Steve James and Charles Donalson III meet a reporter in the airy welcome center of Oak Park and River Forest High School.
Sauntering through hallways that will soon become familiar to viewers of “America To Me,” the 10-part documentary series, debuting at 9 p.m. Sunday on the Starz network, we end up in the lunchroom, where the Academy Award-nominated director squeezes into the bench-style seating.
Donalson, 19, who graduated last year, is among 12 OPRF students James and a film crew followed for a year.
The film, which focused on one of the nation’s most elite and diverse public schools, has sparked conversations on racial inequity in academic achievement — gaps that persist even within communities of privilege and opportunity.
“Black kids tended to sit over here, on this edge of the cafeteria, or along the back row; white kids in the middle sections. Not all, of course, but pockets,” says James. He filmed on the school’s four-square-block campus during the 2015-2016 school year — Donalson’s junior year.
“It’s funny, I didn’t make that connection when we were filming, because I would have gotten some kind of wider shot to show that black kids were on the margin, so to speak,” says James, a lifelong Oak Parker. His three children also went to OPRF; the last graduated in 2010.
Donalson, who is African American, mimics a news announcer’s voice.
“Black kids are on the margins everywhere. It doesn’t stop at this school,” says Donalson, who just finished his freshman year at Wiley College in Marshall, Texas, and has moved from Oak Park.
“They don’t give them a break, not even in the lunchroom. It’s a physical representation of the gap, in case you don’t believe us,” he says. “That gap is not only in academics, but in a very social way. Depending on who you talk to and what demographic, it feels like two different high schools.”
Initially, 40 students were interviewed; of the 12 picked, seven are African-American; three are biracial; and two are white.

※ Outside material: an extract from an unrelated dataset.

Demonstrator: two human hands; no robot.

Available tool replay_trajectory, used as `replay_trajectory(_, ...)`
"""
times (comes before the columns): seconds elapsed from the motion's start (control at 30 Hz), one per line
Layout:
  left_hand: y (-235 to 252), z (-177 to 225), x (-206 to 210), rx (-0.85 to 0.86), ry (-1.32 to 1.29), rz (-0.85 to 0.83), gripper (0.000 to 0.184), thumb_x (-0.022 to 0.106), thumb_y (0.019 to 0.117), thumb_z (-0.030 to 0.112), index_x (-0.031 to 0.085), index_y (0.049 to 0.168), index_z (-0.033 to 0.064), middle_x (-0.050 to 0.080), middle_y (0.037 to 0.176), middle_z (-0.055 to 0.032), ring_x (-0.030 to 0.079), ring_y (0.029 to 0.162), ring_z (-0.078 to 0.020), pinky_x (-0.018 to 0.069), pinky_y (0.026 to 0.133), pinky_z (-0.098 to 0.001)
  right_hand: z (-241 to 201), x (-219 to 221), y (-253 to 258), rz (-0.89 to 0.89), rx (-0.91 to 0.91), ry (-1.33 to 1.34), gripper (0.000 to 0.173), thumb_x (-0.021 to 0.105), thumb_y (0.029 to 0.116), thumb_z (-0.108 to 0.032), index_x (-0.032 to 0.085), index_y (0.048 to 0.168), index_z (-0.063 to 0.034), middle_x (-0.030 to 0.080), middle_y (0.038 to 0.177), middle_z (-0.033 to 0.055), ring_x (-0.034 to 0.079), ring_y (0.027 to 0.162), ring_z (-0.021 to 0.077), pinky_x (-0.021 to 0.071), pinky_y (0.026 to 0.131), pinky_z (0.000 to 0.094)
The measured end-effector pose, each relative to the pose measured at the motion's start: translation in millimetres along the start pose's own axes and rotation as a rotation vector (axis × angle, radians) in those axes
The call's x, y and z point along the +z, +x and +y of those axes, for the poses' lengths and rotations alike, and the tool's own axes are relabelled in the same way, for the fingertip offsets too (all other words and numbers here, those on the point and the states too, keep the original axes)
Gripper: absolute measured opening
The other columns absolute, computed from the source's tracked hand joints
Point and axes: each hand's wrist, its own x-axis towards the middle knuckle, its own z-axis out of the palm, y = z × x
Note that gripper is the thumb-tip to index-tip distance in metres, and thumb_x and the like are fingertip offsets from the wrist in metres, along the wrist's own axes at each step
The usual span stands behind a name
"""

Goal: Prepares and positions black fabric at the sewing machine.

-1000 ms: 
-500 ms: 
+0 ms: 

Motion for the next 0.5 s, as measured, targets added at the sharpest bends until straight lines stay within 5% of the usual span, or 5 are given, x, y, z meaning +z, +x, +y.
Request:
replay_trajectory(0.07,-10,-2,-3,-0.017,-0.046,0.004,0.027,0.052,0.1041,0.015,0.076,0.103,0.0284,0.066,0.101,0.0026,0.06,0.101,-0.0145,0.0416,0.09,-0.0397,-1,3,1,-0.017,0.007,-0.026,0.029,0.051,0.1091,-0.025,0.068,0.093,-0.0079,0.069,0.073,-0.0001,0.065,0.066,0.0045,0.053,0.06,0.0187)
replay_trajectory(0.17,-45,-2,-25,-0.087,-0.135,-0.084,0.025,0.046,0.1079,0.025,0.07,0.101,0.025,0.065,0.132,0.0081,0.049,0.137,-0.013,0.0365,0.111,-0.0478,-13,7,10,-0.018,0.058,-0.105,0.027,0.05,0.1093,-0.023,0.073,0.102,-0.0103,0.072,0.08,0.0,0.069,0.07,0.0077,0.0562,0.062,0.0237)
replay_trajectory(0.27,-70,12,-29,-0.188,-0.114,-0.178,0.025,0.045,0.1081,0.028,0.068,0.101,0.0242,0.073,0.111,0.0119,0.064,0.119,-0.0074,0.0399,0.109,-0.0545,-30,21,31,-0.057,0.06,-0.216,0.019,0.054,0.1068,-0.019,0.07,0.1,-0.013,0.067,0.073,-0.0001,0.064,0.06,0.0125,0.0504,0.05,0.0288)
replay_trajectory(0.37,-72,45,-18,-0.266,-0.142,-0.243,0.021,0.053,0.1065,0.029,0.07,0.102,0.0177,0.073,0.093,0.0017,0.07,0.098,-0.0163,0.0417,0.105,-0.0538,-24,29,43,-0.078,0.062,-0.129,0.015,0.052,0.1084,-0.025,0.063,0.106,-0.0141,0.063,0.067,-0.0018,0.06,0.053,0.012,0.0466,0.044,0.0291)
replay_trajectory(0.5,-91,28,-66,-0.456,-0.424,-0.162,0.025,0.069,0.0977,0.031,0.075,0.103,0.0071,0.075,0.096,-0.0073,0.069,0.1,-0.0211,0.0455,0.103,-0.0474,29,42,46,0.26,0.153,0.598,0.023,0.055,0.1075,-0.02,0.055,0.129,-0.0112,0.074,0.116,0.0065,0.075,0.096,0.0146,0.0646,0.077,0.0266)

James, Emmy-winning director of such films as “Hoop Dreams,” “The Interrupters” and “Life Itself,” had long pondered the racial gap in academic achievement plaguing the high school, which has been named among the top 500 nationwide by U.S. News and World Report.
Its inequities have long been a source of community debate within River Forest and Oak Park, immediately west of Chicago. Its 3,370 students are 54 percent white, 23 percent black, 11 percent Hispanic, 9 percent multiracial and 3 percent Asian.
“We have this incredibly diverse, extremely liberal community and very well-funded public school system. Yet, for decades, the community and school have struggled with the inequities in achievement between white and black students,” says James.
Oak Park-River Forest — the only school in District 200 — spends $14,944 per student on classroom instruction. A fifth of its students are low-income. By comparison, Chicago Public Schools, with 83 percent low-income students, spends $10,427 per student.
“There have been a lot of films and books over the years focusing on poor, mostly minority schools like CPS, where the district is underfunded, there’s often extreme poverty, and oftentimes, unfortunately, quite a bit of violence. Oak Park is not that kind of place, yet it struggles around issues of race and achievement in similar ways. How could that be?” asks James.
To find out, his crew followed the students, offering portraits of entire families — beautifully layered, complex and diverse — as they grapple with teen challenges of self-identity and self-esteem, choices and consequences, family and peer pressure, reality checks and acceptance, giving up or persisting, confronting stereotypes, even racial profiling, in their own hometown.
Insights are shared as the teens navigate racially skewed academic levels — from transitional to college prep, honors and Advanced Placement courses — and involvement in extracurricular activities.
“It’s trying to see the school from our perspective. Watching it, I had to laugh. I saw some things differently than I did at the time, which I attribute to being older,” says Donalson, who lived with his devoted single mother and had a troubled relationship with his father.
“When we think about what it means to grow up black, black kids do not get to be kids for long. So I think my favorite thing about the documentary is that it shows us just being kids, goofy at times, but just kids,” he says.
A racially diverse cadre of segment directors — Bing Liu, Kevin Shaw and Rebecca Parrish — joined James, following three students each.
Teen perspective is interspersed with gripping viewpoints from parents, teachers and administrators, resulting in a candid conversation about the nation’s failures in educational equity. Donalson and his peers will hold you rapt for the next 10 Sundays. The last episode of the Participant Media and Kartemquin Films production airs Oct. 28.
“It shows that just because a neighborhood isn’t necessarily one where you see blatant racism, it’s still going on,” says Donalson. “Down South, for example, they’ll tell you outright, ‘We don’t like you.’ Here, there’s a lot of disguised racism. They do not prioritize black students’ success.”